__Task__
Could you print out every entry, character for character?

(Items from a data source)
————
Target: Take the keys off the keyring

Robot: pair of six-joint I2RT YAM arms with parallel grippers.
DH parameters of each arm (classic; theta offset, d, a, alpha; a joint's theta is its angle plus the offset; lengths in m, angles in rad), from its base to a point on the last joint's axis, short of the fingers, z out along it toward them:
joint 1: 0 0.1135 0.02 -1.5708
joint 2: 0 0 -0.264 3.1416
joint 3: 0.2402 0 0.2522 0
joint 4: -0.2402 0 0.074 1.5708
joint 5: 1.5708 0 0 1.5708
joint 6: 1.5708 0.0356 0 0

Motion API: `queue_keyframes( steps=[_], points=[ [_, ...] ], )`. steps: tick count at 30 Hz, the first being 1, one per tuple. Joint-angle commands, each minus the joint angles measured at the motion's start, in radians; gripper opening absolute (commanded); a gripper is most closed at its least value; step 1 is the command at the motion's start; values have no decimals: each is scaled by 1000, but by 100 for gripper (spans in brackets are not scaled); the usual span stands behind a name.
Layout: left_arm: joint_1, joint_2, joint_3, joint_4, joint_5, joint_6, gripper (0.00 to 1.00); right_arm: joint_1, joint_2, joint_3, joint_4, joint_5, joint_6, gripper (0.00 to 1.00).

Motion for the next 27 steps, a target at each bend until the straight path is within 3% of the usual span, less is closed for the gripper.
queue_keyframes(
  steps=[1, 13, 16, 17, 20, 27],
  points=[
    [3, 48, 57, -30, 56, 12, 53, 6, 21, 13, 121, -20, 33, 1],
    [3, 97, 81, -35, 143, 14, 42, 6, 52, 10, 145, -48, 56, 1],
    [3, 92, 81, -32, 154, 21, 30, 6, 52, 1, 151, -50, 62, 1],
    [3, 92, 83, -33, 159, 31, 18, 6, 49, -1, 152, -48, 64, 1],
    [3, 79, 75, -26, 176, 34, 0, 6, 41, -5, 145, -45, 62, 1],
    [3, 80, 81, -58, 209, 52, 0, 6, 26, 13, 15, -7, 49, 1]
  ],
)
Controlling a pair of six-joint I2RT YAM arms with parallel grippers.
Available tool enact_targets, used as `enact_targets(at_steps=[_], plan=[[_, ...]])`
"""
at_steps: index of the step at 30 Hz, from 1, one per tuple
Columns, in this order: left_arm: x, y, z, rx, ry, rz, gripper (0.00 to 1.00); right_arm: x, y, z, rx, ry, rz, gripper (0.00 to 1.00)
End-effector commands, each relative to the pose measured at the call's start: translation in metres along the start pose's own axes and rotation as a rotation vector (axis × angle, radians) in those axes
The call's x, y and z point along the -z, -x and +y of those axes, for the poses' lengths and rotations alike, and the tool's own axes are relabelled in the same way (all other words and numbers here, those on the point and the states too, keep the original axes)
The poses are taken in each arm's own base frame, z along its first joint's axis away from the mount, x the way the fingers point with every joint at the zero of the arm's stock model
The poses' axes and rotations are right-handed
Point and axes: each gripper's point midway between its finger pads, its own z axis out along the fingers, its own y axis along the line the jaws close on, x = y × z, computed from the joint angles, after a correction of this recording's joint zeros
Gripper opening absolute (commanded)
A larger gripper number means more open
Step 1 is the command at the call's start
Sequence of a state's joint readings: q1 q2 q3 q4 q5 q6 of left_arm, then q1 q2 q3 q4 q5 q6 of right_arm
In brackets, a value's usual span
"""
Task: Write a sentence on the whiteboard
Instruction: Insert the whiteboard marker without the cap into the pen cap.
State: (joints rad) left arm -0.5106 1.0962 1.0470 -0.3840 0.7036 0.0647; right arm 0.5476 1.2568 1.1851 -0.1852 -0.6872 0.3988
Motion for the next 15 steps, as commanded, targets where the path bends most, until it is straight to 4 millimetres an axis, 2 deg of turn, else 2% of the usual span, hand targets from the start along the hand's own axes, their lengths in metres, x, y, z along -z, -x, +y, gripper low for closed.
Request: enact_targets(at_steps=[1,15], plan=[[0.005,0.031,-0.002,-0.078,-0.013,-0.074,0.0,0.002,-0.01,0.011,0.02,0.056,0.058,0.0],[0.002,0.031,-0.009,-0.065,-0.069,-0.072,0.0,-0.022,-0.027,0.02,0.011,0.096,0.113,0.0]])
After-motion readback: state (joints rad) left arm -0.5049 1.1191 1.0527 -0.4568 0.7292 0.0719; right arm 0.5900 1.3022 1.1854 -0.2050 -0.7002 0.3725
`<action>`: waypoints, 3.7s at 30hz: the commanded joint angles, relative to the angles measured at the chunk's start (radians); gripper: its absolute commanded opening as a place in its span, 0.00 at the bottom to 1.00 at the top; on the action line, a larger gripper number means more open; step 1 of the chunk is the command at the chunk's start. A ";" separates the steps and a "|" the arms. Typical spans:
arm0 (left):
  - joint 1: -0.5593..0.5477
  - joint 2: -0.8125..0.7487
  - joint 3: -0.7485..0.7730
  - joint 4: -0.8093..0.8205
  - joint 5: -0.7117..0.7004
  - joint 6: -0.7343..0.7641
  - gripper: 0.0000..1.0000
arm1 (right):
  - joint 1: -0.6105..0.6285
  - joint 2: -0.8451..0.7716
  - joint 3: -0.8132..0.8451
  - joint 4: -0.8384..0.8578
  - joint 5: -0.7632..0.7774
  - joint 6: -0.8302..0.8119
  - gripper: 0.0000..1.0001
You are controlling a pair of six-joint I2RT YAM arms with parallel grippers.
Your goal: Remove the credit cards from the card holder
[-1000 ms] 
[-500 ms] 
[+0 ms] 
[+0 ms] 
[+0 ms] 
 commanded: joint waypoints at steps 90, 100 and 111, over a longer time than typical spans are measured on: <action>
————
__Expected answer__
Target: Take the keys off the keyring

Robot: pair of six-joint I2RT YAM arms with parallel grippers.
DH parameters of each arm (classic; theta offset, d, a, alpha; a joint's theta is its angle plus the offset; lengths in m, angles in rad), from its base to a point on the last joint's axis, short of the fingers, z out along it toward them:
joint 1: 0 0.1135 0.02 -1.5708
joint 2: 0 0 -0.264 3.1416
joint 3: 0.2402 0 0.2522 0
joint 4: -0.2402 0 0.074 1.5708
joint 5: 1.5708 0 0 1.5708
joint 6: 1.5708 0.0356 0 0

Motion API: `queue_keyframes( steps=[_], points=[ [_, ...] ], )`. steps: tick count at 30 Hz, the first being 1, one per tuple. Joint-angle commands, each minus the joint angles measured at the motion's start, in radians; gripper opening absolute (commanded); a gripper is most closed at its least value; step 1 is the command at the motion's start; values have no decimals: each is scaled by 1000, but by 100 for gripper (spans in brackets are not scaled); the usual span stands behind a name.
Layout: left_arm: joint_1, joint_2, joint_3, joint_4, joint_5, joint_6, gripper (0.00 to 1.00); right_arm: joint_1, joint_2, joint_3, joint_4, joint_5, joint_6, gripper (0.00 to 1.00).

Motion for the next 27 steps, a target at each bend until the straight path is within 3% of the usual span, less is closed for the gripper.
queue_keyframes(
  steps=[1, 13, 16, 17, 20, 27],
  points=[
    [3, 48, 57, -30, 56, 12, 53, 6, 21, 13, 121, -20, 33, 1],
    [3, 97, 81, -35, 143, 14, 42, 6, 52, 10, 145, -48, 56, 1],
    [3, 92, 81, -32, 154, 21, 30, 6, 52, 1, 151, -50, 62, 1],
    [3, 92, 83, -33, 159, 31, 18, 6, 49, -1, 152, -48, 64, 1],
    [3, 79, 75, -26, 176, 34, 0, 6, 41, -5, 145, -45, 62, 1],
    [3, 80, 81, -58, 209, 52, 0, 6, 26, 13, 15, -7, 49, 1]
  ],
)
Controlling a pair of six-joint I2RT YAM arms with parallel grippers.
Available tool enact_targets, used as `enact_targets(at_steps=[_], plan=[[_, ...]])`
"""
at_steps: index of the step at 30 Hz, from 1, one per tuple
Columns, in this order: left_arm: x, y, z, rx, ry, rz, gripper (0.00 to 1.00); right_arm: x, y, z, rx, ry, rz, gripper (0.00 to 1.00)
End-effector commands, each relative to the pose measured at the call's start: translation in metres along the start pose's own axes and rotation as a rotation vector (axis × angle, radians) in those axes
The call's x, y and z point along the -z, -x and +y of those axes, for the poses' lengths and rotations alike, and the tool's own axes are relabelled in the same way (all other words and numbers here, those on the point and the states too, keep the original axes)
The poses are taken in each arm's own base frame, z along its first joint's axis away from the mount, x the way the fingers point with every joint at the zero of the arm's stock model
The poses' axes and rotations are right-handed
Point and axes: each gripper's point midway between its finger pads, its own z axis out along the fingers, its own y axis along the line the jaws close on, x = y × z, computed from the joint angles, after a correction of this recording's joint zeros
Gripper opening absolute (commanded)
A larger gripper number means more open
Step 1 is the command at the call's start
Sequence of a state's joint readings: q1 q2 q3 q4 q5 q6 of left_arm, then q1 q2 q3 q4 q5 q6 of right_arm
In brackets, a value's usual span
"""
Task: Write a sentence on the whiteboard
Instruction: Insert the whiteboard marker without the cap into the pen cap.
State: (joints rad) left arm -0.5106 1.0962 1.0470 -0.3840 0.7036 0.0647; right arm 0.5476 1.2568 1.1851 -0.1852 -0.6872 0.3988
Motion for the next 15 steps, as commanded, targets where the path bends most, until it is straight to 4 millimetres an axis, 2 deg of turn, else 2% of the usual span, hand targets from the start along the hand's own axes, their lengths in metres, x, y, z along -z, -x, +y, gripper low for closed.
Request: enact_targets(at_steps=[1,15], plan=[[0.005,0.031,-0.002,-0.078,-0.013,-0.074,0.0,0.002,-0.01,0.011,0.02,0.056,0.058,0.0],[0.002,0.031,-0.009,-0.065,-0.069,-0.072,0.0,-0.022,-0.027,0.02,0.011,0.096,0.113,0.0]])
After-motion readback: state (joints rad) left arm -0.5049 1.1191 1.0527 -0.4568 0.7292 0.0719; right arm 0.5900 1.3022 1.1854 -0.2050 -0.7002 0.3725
`<action>`: waypoints, 3.7s at 30hz: the commanded joint angles, relative to the angles measured at the chunk's start (radians); gripper: its absolute commanded opening as a place in its span, 0.00 at the bottom to 1.00 at the top; on the action line, a larger gripper number means more open; step 1 of the chunk is the command at the chunk's start. A ";" separates the steps and a "|" the arms. Typical spans:
arm0 (left):
  - joint 1: -0.5593..0.5477
  - joint 2: -0.8125..0.7487
  - joint 3: -0.7485..0.7730
  - joint 4: -0.8093..0.8205
  - joint 5: -0.7117..0.7004
  - joint 6: -0.7343..0.7641
  - gripper: 0.0000..1.0000
arm1 (right):
  - joint 1: -0.6105..0.6285
  - joint 2: -0.8451..0.7716
  - joint 3: -0.8132..0.8451
  - joint 4: -0.8384..0.8578
  - joint 5: -0.7632..0.7774
  - joint 6: -0.8302..0.8119
  - gripper: 0.0000..1.0001
You are controlling a pair of six-joint I2RT YAM arms with parallel grippers.
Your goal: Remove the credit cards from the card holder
[-1000 ms] 
[-500 ms] 
[+0 ms] 
[+0 ms] 
[+0 ms] 
 commanded: joint waypoints at steps 90, 100 and 111, over a longer time than typical spans are measured on: <action>

The answer contains nothing further.